My question is : how come $\ n\ $ always divides at least one of the item of the sequence?
Python program:
def f(n):
l = []
s = 2**n
l.append(s)
t = -1
for i in range(n, 0, -1):
s = s + t * 2**(i - 1)
t *= -1
l.append(s)
return l
print(f(5)) #output : [32, 16, 24, 20, 22, 21]
print(f(7)) #output : [128, 64, 96, 80, 88, 84, 86, 85]
Source: http://mymathforum.com/number-theory/100912-conjecture-2-n.html
| We need only to check $n$ odd, since the conjecture is true for $n$ being powers of 2, for all terms are even but the last one $S(0)=even\pm 1=odd$.

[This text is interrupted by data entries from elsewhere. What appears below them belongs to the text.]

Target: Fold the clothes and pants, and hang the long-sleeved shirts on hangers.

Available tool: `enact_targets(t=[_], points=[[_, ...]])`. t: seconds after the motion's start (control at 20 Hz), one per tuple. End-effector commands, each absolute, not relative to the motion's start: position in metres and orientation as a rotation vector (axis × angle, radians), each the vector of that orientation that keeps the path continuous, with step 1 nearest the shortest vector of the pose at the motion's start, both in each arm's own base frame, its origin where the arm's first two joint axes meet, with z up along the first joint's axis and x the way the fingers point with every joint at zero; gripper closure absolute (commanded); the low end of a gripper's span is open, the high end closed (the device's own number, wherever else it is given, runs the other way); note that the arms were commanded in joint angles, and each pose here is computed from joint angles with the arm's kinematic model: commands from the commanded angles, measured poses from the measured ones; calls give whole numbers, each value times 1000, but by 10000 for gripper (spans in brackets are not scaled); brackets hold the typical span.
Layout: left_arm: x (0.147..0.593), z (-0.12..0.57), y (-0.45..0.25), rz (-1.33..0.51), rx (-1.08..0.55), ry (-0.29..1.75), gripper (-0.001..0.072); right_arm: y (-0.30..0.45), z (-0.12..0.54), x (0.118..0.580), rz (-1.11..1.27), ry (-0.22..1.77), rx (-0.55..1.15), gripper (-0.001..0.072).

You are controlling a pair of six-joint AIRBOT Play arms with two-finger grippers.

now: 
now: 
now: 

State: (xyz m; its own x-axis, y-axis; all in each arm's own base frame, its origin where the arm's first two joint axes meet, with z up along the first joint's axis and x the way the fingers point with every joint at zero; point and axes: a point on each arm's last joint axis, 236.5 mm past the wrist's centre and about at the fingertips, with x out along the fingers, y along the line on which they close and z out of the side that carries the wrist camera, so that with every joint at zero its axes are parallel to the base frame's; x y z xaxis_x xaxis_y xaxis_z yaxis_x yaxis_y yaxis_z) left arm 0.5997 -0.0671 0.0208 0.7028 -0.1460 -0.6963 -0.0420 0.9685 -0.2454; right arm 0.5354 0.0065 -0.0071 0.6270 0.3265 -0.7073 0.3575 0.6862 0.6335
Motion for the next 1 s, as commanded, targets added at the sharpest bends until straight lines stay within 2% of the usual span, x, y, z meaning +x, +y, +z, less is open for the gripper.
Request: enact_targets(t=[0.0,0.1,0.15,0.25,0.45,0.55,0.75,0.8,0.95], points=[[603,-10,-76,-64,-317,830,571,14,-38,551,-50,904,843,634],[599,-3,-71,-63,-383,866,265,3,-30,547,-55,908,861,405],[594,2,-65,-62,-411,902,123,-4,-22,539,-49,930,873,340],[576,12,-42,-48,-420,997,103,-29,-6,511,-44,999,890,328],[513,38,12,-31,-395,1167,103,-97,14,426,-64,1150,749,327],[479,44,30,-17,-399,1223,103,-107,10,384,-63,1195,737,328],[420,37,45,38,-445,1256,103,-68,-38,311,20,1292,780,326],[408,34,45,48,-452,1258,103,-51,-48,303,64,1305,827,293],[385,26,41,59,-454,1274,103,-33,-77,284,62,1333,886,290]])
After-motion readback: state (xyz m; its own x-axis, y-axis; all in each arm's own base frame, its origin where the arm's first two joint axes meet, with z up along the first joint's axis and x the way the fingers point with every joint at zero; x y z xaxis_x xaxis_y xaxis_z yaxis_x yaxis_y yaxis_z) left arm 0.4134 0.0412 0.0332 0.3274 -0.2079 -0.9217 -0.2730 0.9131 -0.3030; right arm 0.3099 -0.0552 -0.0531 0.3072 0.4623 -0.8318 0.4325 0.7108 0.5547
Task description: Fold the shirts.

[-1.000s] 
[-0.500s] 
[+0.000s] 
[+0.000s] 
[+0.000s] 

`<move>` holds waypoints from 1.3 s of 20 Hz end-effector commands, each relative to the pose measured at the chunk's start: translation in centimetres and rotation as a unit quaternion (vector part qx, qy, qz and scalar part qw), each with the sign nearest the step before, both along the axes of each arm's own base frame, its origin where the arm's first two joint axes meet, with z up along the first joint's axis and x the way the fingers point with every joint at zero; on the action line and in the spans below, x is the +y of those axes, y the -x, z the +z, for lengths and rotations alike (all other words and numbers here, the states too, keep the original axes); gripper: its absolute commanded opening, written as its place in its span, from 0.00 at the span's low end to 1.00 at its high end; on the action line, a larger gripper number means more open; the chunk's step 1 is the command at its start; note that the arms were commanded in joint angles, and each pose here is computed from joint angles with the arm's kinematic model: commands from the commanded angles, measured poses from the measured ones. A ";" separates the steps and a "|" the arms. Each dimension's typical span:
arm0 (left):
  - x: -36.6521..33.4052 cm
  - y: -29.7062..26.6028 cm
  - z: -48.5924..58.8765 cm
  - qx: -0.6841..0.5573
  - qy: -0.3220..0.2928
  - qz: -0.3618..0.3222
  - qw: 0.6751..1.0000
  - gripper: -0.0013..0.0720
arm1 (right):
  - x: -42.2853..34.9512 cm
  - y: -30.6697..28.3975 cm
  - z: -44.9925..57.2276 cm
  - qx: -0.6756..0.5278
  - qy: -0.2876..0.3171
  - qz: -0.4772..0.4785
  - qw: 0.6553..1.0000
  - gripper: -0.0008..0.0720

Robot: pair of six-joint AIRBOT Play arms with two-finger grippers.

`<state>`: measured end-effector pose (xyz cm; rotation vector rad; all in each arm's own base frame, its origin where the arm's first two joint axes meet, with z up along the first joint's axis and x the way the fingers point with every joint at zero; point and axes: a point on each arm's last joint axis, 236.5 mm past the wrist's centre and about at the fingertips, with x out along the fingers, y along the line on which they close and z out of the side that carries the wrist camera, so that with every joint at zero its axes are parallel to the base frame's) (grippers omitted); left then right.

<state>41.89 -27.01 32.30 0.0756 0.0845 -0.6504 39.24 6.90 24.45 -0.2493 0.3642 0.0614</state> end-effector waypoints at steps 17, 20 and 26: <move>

a) $S(n)=2^n=1\cdot 2^{n}$
b) $S(n-1)=2^n-2^{n-1}=1\cdot 2^{n-1}$
c) $S(n-2)=2^{n-1}+2^{n-2}=3\cdot 2^{n-2}$
d) $S(n-3)=3\cdot 2^{n-2}-2^{n-3}=6\cdot 2^{n-3}-2^{n-3}=5\cdot 2^{n-3}$
e) $S(n-4)=5\cdot 2^{n-3}+2^{n-4}=10\cdot 2^{n-4}+2^{n-4}=11\cdot 2^{n-4}$
So the sequence of coefficients $c$ is actually
$$
1,1,3,5,11,\ldots,c_i,2c_i\pm 1,\ldots,c_{n+1}
$$
and the question can be restated as whether or not a sequence of length $n+1$ has an element $c$ multiple of $n$. Lets call it a $C$ sequence.
Notice that we can check whether or not any $C$ sequence of prime length $p$ has a term divisible by $p$, since in this case a positive answer makes the general question follow immediately.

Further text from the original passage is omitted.